Non ricordo esattamente come ho fatto la conoscenza di Emily Haines, pianista e songwriter classe 1974; quello che so per certo è che fu cosa del tutto casuale.
Probabilmente stavo cercando qualcosa di assimilabile a Tori Amos, Fiona Apple o Lisa Germano su siti genere Lastfm, quando improvvisamente mi si aprì un mondo.
A ben vedere un mondo piuttosto limitato, dato l’esiguo numero di cd concepiti da solista, ma nel quale sono immersa da anni e dal quale non riesco, né voglio, riemergere.
Per parlarvi di lei, posso dirvi che è canadese d’adozione, che cresce respirando arte grazie al padre poeta, Paul, e che inizia presto a dedicarsi alla musica prima ascoltandola e poi scrivendola.
Forma un gruppo (di cui è Leader) che lei stessa indica tuttora come la sua priorità musicale, i Metric, band di indie-funky-rock-elettronico con cui incide cinque album (l’ultimo è del 2012), parallelamente collabora con i Broken Social Scene ma soprattutto pubblica da solista - ma con il soprannome di “Emily & The Soft Skeleton”- due CD ed un EP di ballate in cui spiccano decisamente le sue doti vocali da soprano e la sua attitudine al pianoforte. Il primo cd, autoprodotto in numero di copie limitato (2.000) è pressoché introvabile, mentre quello di cui scrivo ora e di cui mi sto nutrendo da anni, Knives Don't Have Your Back (2006) è facilmente ordinabile online, per chi come me sentisse l’esigenza di averlo in originale.
Come posso riassumervi questa splendida opera?
E’ da molto tempo che penso di riproporla a Debaser in quanto la presenza di una recensione datata 2006 con soli cinque commenti (mio compreso) è cosa scandalosa per un simile cd, ma non ho mai trovato davvero le parole giuste e forse neanche ora le avrò.
E' che in questo nostro controverso salotto virtuale non si può non parlare nuovamente di un cd di simile delicatezza, classe e bellezza, nonché di tale intensità, capace di suscitare profonde emozioni e reale rapimento.

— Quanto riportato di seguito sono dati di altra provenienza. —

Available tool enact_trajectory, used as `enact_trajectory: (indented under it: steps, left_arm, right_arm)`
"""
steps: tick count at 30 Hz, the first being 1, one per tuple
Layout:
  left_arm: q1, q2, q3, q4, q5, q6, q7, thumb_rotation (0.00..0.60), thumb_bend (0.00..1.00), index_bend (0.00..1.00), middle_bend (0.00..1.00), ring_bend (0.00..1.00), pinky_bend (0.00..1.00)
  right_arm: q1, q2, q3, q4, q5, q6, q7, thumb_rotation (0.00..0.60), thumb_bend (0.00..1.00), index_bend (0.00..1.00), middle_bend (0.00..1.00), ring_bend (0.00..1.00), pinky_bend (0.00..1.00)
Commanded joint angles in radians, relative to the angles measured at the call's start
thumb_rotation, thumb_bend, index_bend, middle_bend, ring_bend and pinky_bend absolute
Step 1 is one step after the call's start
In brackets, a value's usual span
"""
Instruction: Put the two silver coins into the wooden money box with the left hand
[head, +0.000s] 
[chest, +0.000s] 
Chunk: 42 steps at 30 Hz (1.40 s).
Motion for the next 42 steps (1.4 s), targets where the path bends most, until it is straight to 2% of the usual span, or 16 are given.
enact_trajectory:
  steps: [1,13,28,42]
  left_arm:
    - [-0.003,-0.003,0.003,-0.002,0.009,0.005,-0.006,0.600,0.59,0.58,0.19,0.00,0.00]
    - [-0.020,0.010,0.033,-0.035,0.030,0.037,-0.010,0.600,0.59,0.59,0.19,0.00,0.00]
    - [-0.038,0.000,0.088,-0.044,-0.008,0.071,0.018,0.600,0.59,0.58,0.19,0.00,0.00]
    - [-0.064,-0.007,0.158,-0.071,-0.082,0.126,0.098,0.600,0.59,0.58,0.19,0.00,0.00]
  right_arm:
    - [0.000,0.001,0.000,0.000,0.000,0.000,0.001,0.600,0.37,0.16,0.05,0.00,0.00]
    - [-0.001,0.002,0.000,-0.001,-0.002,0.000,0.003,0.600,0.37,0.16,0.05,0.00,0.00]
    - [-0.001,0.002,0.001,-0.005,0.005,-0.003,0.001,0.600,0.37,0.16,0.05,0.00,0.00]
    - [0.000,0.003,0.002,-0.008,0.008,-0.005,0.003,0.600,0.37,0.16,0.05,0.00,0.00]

Non c’è una cosa che vada storta nell’arrangiamento, non una virgola nel pentagramma, non una sbavatura nella voce dell’intensa Emily, voce all’apparenza esile, ma capace di scavare cunicoli nello stomaco di chi ascolta.
Con ombrosa malinconia e gioiosa sorpresa.
Tutto diviene rarefatto, non esiste più lo scorrere del tempo così come lo hanno concepito e costruito i nostri antenati, non c’è luogo e materia che rimanga come la conosciamo, si sale di livello, si viene avvolti da un bozzolo caldo dove le parole, i suoni e le immagini evocate ci tolgono completamente dalla realtà, per intraprendere un viaggio lisergico che parte dall’udito e pervade tutti i sensi.
Come se non bastasse, la scaletta è perfetta e ogni brano all’altezza del precedente.
Credo che potrei ascoltare il piano ipnotico (e vederne il “film” nella mia testa) di Crowd Surf Off a Cliff per ore e ore senza mai stancarmi, senza neanche rendermene conto.
“Everywhere and every way I see you with me..…
The life that you thought through is gone
Can't want out, the ending outlasting the mood
I wake up lonely”
Non sono oggettiva, lo ammetto.
Ma qua ragazzi, lasciatemelo dire, non si scherza un cazzo.